With regard to therapeutic resistance, it is unfortunate that patients
that have malignant gliomas usually suffer failure of treatment and
death (Banerjea, 2002). Cytotoxic modalities (such as chemotherapy and
radiation) and surgical resection have remained the core or foundation
of brain tumor therapy. It is worth noting that the techniques through
which brain tumors attain resistance to conventional or traditional
therapies are potentially multifactorial and are poorly comprehended
(Black, 2006). An examination of the likely contribution that brain
tumor stem cells make to the resistance of brain cancer to radiation has
shown that the ionizing radiation would cause an increase in the
relative frequency pertaining to the tumor cells showing cancer stem
cell markers in the treated xenografts (Banerjea, 2002).

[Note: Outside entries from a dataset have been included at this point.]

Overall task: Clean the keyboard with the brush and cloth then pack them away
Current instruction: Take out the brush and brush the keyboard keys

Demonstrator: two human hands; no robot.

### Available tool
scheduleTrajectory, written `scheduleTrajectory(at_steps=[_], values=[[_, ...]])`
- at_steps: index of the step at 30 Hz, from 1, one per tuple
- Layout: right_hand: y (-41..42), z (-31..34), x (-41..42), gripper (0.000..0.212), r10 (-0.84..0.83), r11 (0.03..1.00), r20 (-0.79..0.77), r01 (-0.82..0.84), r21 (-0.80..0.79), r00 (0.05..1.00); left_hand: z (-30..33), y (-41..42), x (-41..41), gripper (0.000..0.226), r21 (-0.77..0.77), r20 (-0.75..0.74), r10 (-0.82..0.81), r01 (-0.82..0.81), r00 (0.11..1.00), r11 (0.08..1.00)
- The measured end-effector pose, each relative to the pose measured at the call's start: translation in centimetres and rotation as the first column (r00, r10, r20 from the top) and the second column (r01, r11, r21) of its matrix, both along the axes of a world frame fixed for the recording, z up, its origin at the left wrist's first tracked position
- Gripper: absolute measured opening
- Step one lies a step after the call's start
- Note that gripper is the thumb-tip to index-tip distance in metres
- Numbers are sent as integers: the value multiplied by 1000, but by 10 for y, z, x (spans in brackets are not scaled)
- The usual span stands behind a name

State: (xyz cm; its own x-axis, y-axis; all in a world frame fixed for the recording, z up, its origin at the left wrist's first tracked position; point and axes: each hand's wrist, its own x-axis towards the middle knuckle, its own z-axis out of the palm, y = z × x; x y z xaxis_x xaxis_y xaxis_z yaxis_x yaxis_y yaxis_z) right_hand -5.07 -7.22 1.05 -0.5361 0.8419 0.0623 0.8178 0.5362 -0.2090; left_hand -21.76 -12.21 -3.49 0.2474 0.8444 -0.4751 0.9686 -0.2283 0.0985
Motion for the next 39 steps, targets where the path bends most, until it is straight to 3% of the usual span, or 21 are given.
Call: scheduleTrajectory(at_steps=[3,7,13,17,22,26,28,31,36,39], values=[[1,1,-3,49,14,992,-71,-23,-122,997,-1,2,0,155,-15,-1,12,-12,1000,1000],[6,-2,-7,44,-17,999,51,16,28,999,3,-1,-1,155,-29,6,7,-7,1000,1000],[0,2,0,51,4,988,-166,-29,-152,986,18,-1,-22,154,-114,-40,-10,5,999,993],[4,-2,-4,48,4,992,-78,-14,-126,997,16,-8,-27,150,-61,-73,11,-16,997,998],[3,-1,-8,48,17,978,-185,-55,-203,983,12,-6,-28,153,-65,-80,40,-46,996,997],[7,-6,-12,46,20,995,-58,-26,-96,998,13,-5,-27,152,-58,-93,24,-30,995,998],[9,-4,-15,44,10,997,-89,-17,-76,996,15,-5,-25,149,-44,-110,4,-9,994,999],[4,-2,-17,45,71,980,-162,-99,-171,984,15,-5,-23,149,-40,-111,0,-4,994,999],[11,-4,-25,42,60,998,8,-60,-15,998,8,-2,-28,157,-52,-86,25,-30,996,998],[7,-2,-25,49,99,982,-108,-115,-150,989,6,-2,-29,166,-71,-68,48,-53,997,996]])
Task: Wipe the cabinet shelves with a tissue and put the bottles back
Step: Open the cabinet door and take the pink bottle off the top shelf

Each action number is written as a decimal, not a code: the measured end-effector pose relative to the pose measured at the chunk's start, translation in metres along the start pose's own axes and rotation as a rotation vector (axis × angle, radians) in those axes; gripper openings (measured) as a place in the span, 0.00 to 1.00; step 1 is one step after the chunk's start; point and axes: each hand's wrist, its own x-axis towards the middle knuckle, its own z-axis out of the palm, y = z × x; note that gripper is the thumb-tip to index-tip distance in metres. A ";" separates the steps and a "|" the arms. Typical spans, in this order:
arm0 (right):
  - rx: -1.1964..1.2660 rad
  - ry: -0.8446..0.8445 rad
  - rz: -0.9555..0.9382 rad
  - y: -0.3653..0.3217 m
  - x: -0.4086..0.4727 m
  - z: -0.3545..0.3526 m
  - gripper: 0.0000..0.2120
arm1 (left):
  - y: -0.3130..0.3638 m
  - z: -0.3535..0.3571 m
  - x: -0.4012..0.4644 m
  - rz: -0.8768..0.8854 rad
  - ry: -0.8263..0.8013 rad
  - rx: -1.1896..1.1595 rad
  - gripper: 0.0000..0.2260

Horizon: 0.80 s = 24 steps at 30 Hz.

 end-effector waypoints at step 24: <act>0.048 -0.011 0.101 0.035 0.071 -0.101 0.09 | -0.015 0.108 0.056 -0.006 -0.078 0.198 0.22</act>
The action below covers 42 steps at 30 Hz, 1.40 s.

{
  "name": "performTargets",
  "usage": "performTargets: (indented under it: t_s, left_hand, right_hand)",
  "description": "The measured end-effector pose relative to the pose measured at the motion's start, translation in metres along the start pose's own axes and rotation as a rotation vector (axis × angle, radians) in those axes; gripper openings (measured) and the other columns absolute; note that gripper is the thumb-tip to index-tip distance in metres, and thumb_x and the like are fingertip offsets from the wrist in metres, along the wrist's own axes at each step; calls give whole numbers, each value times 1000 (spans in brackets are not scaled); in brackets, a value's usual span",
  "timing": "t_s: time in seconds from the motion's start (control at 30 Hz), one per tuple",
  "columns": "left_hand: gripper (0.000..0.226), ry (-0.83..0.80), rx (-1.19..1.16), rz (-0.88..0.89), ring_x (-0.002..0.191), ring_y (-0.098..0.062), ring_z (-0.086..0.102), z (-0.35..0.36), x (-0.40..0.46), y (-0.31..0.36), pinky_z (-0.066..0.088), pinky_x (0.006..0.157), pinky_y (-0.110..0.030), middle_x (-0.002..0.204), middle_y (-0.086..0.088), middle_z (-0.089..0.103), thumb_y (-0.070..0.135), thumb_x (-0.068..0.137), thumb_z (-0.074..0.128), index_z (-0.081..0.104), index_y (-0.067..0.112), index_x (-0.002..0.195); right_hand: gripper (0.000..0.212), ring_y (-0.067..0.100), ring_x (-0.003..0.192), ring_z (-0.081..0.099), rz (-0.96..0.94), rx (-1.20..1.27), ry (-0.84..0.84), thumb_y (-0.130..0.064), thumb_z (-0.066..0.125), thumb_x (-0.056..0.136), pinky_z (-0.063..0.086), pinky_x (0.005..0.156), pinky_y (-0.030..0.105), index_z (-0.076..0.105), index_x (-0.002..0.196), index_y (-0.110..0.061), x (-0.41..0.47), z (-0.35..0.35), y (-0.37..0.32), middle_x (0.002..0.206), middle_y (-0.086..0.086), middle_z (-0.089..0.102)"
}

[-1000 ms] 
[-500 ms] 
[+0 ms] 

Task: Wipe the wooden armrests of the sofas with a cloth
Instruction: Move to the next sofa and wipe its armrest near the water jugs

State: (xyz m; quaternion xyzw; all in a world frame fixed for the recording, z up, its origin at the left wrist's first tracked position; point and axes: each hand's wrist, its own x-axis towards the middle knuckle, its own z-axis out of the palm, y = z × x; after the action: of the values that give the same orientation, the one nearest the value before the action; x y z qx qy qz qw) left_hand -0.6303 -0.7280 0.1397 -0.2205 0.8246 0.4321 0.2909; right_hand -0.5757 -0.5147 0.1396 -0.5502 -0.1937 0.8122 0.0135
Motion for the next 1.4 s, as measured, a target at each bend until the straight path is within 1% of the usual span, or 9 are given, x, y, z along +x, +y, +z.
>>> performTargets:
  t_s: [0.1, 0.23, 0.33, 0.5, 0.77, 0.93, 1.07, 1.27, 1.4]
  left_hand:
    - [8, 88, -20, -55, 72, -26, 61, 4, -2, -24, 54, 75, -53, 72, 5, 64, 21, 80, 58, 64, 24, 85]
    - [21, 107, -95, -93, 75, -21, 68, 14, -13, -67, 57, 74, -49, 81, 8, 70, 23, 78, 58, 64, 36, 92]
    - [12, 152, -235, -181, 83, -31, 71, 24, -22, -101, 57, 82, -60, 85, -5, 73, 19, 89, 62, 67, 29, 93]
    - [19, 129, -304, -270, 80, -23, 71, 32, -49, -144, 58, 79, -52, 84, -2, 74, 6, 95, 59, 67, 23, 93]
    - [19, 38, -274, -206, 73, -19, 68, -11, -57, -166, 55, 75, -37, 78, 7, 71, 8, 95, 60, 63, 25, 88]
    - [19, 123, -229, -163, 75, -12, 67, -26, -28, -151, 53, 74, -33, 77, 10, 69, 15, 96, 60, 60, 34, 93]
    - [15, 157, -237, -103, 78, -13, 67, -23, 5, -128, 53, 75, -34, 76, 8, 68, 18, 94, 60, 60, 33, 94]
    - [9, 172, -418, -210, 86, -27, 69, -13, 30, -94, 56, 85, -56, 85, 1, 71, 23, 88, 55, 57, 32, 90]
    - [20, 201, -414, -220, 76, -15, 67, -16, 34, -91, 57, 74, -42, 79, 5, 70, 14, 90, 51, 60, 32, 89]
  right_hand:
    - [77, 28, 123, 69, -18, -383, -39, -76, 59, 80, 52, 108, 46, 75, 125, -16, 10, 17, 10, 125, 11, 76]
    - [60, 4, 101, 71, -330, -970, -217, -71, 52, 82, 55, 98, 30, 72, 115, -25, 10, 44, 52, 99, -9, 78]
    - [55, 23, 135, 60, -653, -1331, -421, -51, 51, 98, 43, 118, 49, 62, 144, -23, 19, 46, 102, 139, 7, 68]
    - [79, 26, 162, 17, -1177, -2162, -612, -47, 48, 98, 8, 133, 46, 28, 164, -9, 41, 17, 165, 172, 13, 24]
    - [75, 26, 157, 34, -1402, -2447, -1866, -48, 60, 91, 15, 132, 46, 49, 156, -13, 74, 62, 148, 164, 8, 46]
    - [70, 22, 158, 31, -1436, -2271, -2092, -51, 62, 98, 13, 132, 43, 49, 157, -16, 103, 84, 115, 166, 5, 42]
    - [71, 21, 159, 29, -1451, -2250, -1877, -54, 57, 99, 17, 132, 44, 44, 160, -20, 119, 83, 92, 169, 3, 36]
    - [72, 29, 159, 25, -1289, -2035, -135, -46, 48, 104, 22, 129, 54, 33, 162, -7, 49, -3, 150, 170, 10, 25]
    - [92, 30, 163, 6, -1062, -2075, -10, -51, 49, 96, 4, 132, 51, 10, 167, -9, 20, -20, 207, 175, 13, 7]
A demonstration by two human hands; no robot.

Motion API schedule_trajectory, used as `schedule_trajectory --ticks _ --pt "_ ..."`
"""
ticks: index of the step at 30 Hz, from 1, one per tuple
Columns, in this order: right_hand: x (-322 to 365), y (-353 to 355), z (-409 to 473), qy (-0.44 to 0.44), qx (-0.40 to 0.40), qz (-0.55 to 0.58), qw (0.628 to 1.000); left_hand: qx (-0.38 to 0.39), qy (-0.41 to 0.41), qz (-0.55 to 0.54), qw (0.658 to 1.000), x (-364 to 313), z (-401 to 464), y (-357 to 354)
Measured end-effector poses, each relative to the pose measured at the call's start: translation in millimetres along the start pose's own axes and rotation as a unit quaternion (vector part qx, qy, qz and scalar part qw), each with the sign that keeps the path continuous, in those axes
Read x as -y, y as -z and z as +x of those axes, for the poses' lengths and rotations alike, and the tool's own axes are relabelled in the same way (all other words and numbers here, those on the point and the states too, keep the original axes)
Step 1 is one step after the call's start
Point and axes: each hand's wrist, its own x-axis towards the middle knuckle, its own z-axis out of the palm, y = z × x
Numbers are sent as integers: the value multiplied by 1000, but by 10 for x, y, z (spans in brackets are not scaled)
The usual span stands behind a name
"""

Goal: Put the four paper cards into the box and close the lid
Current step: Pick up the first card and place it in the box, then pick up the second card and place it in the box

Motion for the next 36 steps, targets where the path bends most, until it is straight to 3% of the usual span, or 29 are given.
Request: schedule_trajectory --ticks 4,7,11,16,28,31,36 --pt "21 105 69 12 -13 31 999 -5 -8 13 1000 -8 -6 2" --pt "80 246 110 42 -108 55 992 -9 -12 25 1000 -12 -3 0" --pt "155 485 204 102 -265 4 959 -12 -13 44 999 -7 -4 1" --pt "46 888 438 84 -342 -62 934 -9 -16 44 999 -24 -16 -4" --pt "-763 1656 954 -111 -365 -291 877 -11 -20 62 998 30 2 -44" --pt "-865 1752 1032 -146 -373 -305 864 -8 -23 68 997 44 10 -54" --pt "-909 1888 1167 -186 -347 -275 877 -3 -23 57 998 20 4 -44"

It is worth
noting that maintained ability for tumor propagation and self renewal
accompanied these cells relative enrichment, while similar or matched
non stem cells had a higher likelihood of dying. Of particular note is
the fact that cancer stem cells-enriched cultures, when treated using
radiation, exhibit lower apoptotic fraction compared to nonstem cells in
similar conditions, thereby enabling the cancer stem cells to be
outgrown (Liau, 2001). When treated with radio-mimetics or radiation,
cancer stem cells have exhibited an enhanced activation of the
DNA-damage checkpoint response as compared to that of similar nonstem
cancer cells. As much as studied have shown variations among samples, a
number of proteins seem to be activated at baseline as if the cancer
stem cells had been prepared to react to or counter genetic stress that
may, essentially, be an early occurrence in the initiation of cancer
(Cook & Freedman, 2012). Nevertheless, the role of the response of
DNA-damage checkpoint should to have a contribution to the resistance of
brain tumor cells to radiation as the pharmacological inhibitor
pertaining to the checkpoint would make the cancer stem cells sensitive
to radiation (Goldman & Turner, 2009). Other studies have also shown
that neurosphere-forming brain tumor cells have a considerably higher
resistance to chemotherapy compared to similar cells that are grown in
differentiating conditions (Zeltzer, 2004). However, as much as a large
number of studies shown that cancer stem cells may be responsible for
the common therapeutic resistance shown by brain tumors, and may even be
targeted in pharmacological responses, scholars have underlined the fact
that it is highly unlikely that cancer stem cells are wholly responsible
for the full extent of resistance noticed in brain tumors.